The entire thing is comprised of metal. It has no visible hammer, no apparent means to cock it, nowhere to put powder. The frame is oddly rectangular, all rounded edges and vertical bulk. Where is the ammunition? How does it fire? What does it fire, with a barrel of that size? There’s a trigger, he can tell that much, but that brings its own host of problems.
Dull steel fingers curl around a trigger, and the sight sparks terror in his heart. The Powder Kegs, the workshop heretics, had philosophized endlessly about innovation separating men from beasts, and of course their favored demonstration had been the explosive. The gun was a weapon of man. Swords and spears and axes were of little fundamental difference than claws and teeth, when it came down to it. All meant to rend flesh, and even beasts could understand the efficacy of blunt force. It could be said that a firearm also fit into this paradigm, for ultimately a bullet was no more than another small piece of metal moving very, very quickly, but its method of delivery, of execution, was unique to mankind. The gun is a weapon of thinking creatures.
The colossus cannot be the mindless drone his fellows believe it to be. Not with a weapon like that.
And if it can think, then what else could it accomplish? It holds a rifle in one hand, so what does it hold in the other?
Metaphorically, of course. The monstrosity’s left hand is empty. But metal protrudes from the forearm, a vaguely triangular slab that bears no resemblance to any firearm he is aware of. It’s much too small to be an effective shield, if a being so heavily armored would ever need one. He cannot fathom its purpose, but it must have one.
So too must the material springing from its shoulders. Over one hangs some sort of large box, seeming unwieldy enough that a human in the giant’s position would likely fall over. Ammunition? Spare parts? The other shoulder is equally mystifying. Some thin sheets of metal, faintly akin to the forearm’s accoutrement but arrayed parallel to the back rather than the point it sprouts from. The design is so clearly intentional, but again he struggles to understand what that intent could be. He would almost guess it to be some form of shield, were it not so relatively small and so poorly located.

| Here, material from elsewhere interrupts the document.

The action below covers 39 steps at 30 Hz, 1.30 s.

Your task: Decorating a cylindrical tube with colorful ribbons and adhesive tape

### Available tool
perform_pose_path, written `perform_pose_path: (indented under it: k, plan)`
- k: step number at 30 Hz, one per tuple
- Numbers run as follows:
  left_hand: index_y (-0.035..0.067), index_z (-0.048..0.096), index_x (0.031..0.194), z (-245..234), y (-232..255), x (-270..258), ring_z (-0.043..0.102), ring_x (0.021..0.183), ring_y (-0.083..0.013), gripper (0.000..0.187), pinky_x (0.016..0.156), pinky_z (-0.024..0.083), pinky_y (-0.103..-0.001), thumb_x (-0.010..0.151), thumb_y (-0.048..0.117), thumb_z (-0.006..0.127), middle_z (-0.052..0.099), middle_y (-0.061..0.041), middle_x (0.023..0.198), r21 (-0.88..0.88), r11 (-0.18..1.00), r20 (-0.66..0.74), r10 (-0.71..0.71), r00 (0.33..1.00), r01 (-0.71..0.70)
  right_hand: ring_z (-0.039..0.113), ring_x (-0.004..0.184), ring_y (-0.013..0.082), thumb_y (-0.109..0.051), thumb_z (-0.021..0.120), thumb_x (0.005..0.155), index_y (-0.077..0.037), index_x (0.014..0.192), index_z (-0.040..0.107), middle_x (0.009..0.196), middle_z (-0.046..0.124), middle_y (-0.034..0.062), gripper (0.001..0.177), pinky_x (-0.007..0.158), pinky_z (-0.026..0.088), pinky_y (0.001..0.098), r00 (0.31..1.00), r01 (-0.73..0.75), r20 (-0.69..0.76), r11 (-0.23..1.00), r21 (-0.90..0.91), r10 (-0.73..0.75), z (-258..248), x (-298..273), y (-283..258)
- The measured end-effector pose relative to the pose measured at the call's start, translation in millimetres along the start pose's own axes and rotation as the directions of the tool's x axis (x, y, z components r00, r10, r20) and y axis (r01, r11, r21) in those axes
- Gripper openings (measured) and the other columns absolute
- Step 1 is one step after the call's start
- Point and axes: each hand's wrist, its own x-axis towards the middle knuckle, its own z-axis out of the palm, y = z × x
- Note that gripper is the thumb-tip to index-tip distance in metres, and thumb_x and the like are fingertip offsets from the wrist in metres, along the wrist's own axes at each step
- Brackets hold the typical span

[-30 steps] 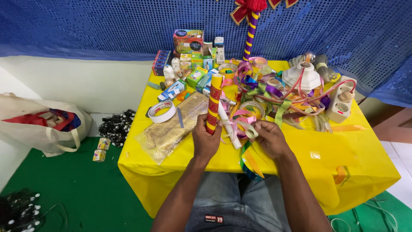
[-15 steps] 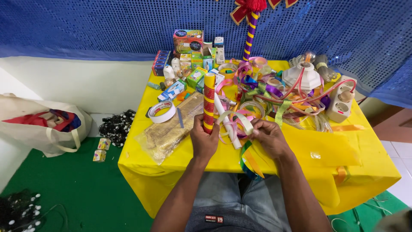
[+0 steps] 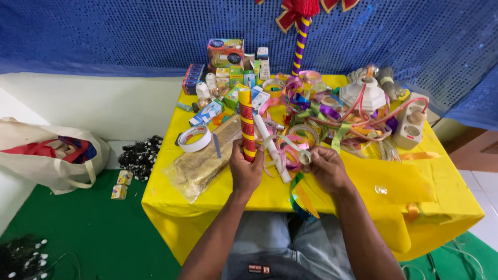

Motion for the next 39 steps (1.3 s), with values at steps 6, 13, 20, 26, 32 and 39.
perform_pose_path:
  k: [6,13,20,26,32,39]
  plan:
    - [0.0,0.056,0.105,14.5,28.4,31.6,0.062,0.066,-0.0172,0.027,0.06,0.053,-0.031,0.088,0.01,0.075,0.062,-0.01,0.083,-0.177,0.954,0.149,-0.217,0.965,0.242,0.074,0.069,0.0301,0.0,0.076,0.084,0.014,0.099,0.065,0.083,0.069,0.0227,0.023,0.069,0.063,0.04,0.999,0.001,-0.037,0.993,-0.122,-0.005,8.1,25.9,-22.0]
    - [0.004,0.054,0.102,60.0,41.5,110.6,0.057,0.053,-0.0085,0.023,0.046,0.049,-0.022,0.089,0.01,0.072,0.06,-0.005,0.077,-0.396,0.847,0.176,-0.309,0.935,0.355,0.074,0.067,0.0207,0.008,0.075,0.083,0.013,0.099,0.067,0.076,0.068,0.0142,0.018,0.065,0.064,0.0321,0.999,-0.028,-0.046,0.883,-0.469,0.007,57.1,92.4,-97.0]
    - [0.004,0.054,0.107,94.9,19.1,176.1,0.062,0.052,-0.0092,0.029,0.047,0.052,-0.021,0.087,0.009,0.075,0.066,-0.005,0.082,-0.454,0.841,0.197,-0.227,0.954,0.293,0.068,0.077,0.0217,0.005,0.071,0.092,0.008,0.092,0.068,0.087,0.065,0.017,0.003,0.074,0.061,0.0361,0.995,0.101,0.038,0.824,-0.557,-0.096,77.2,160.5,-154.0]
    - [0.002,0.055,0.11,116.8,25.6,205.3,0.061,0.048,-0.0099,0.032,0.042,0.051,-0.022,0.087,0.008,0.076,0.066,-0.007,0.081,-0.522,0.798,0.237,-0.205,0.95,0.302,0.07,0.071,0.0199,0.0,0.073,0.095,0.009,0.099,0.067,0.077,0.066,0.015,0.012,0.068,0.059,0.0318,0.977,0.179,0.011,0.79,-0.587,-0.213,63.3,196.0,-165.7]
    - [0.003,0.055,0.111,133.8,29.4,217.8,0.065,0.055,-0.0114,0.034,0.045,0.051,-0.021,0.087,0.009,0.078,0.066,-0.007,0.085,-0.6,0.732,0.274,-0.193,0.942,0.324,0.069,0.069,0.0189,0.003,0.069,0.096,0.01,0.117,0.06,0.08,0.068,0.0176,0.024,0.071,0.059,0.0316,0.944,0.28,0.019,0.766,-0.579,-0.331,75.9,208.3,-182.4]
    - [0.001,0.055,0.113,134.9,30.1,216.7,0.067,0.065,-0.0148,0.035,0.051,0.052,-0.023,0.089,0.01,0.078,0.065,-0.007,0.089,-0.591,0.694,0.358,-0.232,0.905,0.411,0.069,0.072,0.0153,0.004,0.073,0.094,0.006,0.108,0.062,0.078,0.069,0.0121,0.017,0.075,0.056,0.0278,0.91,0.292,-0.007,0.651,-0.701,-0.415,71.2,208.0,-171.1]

This creature, be it some sort of automaton like the Doll or something else (something far closer to human, a part of his mind whispers), has intelligence. Either in it, or behind it. It is armed with a firearm greater than any he has ever seen and more incomprehensible instruments besides.

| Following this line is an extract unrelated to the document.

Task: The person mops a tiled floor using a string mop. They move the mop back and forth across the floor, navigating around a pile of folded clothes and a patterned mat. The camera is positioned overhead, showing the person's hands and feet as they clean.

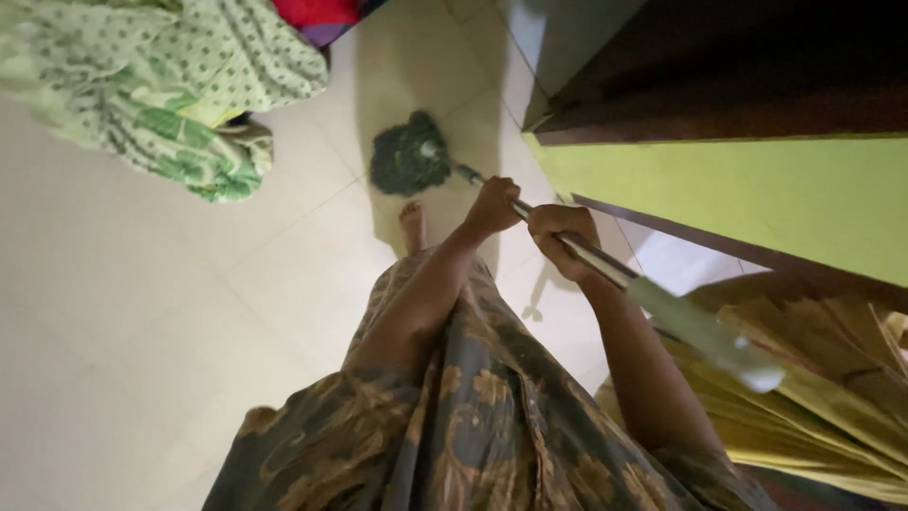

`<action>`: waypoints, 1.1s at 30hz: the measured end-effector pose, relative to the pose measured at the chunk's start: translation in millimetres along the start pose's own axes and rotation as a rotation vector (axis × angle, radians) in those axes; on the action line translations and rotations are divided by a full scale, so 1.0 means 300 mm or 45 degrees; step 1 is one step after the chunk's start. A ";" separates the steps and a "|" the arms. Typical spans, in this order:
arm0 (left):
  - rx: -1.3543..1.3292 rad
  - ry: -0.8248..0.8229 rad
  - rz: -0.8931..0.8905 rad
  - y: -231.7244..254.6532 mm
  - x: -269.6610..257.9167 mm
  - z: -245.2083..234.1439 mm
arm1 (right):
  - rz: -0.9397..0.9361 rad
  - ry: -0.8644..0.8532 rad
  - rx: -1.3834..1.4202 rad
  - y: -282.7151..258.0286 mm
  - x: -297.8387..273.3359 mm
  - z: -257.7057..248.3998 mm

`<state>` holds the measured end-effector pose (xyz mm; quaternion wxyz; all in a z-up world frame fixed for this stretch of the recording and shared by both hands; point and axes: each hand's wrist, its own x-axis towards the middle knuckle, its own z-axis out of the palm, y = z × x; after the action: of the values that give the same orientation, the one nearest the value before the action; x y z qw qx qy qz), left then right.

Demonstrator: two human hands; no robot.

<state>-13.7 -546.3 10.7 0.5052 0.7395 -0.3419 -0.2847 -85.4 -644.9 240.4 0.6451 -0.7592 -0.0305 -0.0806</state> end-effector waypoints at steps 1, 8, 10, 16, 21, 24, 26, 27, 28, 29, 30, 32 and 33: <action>-0.007 -0.020 0.010 0.037 0.029 -0.014 | 0.008 0.019 -0.011 0.047 -0.023 -0.006; 0.202 -0.373 0.138 0.072 0.146 -0.101 | -0.065 0.106 -0.082 0.092 0.027 0.038; 0.261 -0.408 0.124 0.080 0.145 -0.136 | -0.111 0.117 -0.067 0.108 0.050 0.044; 0.380 -0.434 -0.125 0.083 0.081 -0.272 | -0.235 0.100 0.148 0.169 0.134 0.094; 0.187 -0.335 -0.183 -0.148 -0.050 -0.311 | -0.195 0.043 0.220 0.266 0.148 0.209; 0.068 -0.195 -0.290 -0.108 -0.079 -0.397 | -0.145 -0.163 0.343 0.075 0.306 0.235; -0.090 -0.116 -0.398 -0.159 -0.070 -0.361 | -0.129 -0.224 0.290 0.097 0.325 0.211; -0.253 -0.054 -0.501 -0.184 -0.063 -0.338 | -0.104 -0.270 0.232 0.108 0.332 0.194; -0.259 -0.035 -0.499 -0.121 -0.035 -0.352 | -0.108 -0.289 0.230 0.204 0.304 0.171; -0.182 0.025 -0.440 -0.058 -0.006 -0.365 | -0.137 -0.276 0.213 0.301 0.277 0.143; -0.107 0.087 -0.382 0.002 0.030 -0.372 | -0.166 -0.266 0.196 0.403 0.252 0.106; -0.160 0.118 -0.388 -0.009 0.090 -0.277 | -0.077 -0.331 0.145 0.869 -0.147 -0.139; -0.206 0.127 -0.394 -0.014 0.125 -0.236 | 0.015 -0.374 0.095 1.209 -0.107 -0.159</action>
<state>64.2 -535.7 27.1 0.5295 0.7535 -0.1745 -0.3484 -66.5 -750.3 -110.8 0.6620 -0.7384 -0.1234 0.0363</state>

The other weapons don’t even matter. They are purely a matter of curiosity, because the Hunter knows what a gun is. He understands that if the giant means them harm, they will be dead before they have time to realize. They will be dead before they hear the shot. As accomplished as the three of them are, there is not a thing they can do in the face of this.
And though it dwarfs them, the Hunter is the only one that understands how small they are, how utterly and completely insignificant they are in the face of this metallic monster. He knows nothing else, not what it is or where it came from or what it wants, or if any of those concepts have coherent meanings when applied to the behemoth before them.
There are more things in heaven and earth than can be dreamt of. There are more things beyond them.
The steel titan is not human. It is more.